Egypt: US$ 20 million loan to finance 2nd phase of Second Pollution Abatement Project
The World Bank has approved a US$ 20 million loan to finance the second phase of the Second Pollution Abatement Project (SPAP) for the Republic of Egypt.
One of the main objectives of SPAP is to demonstrate applicability of market-based instrument for promoting industrial pollution abatement in hotspots locates in the areas of Alexandria and Greater Cairo. This project will provide assistance to the Egyptian government for improving its environmental management capabilities in continuation of the successful collaboration that was developed during Phase 1 over the past several years.
“With this project, Egypt is considered the first country to receive the largest resources on pollution control from the World Bank and its partners. It is a demonstration of global commitment to the Millennium Development Goals,” commented Hocine Chalal, the project’s Task Team Leader. “SPAP negotiations were conducted in a spirit of cooperation and collaboration to find the most appropriate and efficient formula for the SPAP partnership,” Chalal added.
The World Bank US$ 20 million loan succeeded in attracting an additional US$145 million of concessionary lending and grants from: The Japan Bank for International Cooperation (JBIC); The European Investment Bank; Agence Française de Développement; and the Government of Finland are now completing the steps for securing their participation to SPAP. The project will be also accompanied by a parallel operation to be financed by the Global Environment Facility (GEF) for an estimated amount in the order of US$ 7.5 million.

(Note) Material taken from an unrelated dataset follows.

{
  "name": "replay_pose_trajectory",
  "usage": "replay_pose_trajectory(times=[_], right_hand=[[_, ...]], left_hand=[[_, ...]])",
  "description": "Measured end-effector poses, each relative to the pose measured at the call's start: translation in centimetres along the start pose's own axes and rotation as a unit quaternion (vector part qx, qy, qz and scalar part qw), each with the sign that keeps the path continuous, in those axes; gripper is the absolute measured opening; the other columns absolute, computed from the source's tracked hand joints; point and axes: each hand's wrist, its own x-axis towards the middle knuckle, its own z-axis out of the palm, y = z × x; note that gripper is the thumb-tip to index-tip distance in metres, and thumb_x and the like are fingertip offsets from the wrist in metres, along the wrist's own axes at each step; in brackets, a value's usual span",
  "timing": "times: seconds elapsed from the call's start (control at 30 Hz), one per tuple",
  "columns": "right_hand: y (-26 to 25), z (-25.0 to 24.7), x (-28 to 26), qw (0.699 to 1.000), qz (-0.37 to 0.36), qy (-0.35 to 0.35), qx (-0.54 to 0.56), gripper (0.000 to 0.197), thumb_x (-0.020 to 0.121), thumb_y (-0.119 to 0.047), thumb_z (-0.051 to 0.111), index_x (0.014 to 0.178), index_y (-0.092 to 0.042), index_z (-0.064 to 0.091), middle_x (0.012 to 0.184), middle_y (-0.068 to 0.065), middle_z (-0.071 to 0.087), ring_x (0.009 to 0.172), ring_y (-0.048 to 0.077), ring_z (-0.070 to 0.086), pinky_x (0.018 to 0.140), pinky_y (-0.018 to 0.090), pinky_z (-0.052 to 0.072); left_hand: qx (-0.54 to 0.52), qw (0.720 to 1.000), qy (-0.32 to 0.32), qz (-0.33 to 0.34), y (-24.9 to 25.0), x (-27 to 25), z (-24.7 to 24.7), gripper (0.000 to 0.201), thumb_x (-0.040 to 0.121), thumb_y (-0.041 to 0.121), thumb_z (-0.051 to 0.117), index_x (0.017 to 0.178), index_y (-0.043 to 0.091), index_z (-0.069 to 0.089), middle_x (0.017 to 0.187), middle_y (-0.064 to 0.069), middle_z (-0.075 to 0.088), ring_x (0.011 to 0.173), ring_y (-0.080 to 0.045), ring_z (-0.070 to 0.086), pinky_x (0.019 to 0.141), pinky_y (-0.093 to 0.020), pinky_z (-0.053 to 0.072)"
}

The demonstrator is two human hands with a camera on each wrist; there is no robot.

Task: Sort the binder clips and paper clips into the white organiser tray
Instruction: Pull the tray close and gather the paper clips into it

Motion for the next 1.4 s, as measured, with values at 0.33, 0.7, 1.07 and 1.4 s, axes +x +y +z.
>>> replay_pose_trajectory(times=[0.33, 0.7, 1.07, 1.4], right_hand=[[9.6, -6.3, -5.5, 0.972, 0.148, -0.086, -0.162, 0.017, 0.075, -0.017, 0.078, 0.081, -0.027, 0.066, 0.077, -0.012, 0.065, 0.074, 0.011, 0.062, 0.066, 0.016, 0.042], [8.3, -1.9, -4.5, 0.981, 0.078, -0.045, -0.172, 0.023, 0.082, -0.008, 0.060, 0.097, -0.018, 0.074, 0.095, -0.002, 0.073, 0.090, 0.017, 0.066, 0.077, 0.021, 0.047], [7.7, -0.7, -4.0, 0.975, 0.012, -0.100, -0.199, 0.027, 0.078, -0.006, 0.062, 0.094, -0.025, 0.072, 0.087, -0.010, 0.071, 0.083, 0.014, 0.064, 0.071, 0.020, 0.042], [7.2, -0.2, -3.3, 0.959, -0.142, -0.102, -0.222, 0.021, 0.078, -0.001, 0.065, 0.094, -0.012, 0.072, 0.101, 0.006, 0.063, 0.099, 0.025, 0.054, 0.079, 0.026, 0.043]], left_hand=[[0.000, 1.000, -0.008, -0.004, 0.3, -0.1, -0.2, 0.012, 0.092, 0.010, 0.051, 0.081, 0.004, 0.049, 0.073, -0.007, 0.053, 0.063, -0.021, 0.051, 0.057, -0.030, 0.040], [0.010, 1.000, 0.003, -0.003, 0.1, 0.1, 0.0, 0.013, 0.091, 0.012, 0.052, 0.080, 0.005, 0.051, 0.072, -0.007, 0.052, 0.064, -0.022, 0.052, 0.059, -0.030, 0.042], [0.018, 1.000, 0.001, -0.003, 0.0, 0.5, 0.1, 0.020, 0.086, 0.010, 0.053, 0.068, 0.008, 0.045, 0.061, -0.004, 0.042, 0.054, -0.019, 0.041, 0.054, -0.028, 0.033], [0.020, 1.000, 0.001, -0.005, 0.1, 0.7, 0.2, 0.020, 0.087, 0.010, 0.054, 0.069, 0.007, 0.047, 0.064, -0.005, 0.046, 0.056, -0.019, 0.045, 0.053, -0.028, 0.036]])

GEF’s support will focus on the conservation, protection and development of Lake Mariout of Alexandria, one of the pollution hotspots in Egypt. This will also address the regional concern of pollution of the Mediterranean.
SPAP includes essentially two components: An Environmental investments component that will focus on pollution abatement in major hot spots in Alexandria and Greater Cairo areas. These investments will target the industrial sector through soft loans targeting pollution abatement measures. The second component is a technical assistance one to provide the necessary expertise to the financial sector, the beneficiary companies to be selected and the Egyptian Environmental Affairs Agency on regulatory and institutional aspects.
In addition, a Carbon Finance sub-program will be developed in parallel that will consist in promoting Clean Development Mechanism (CDM) projects for which the Bank will purchase Carbon emission reduction credits with a particular focus on ensuring significant local sustainable development contribution. This initiative aims also at contributing to Egypt’s effort in addressing Climate Change. A share of the revenues generated through this purchase will be transferred to the Egyptian Environmental Protection Fund for the establishment of a financing system that can contribute efficiently to the sustainable development agenda of Egypt.
“Our support through carbon finance is expected to contribute to public financing needs for environmental protection consistently with the goals set forth in the Country Assistance Strategy,” commented Emmanuel Mbi, World Bank Country Director for Egypt. “Egypt is also the first country for which, as part of a project finance by the World Bank, the national standards for Environmental Assessment will be used instead of the World Bank guidelines.”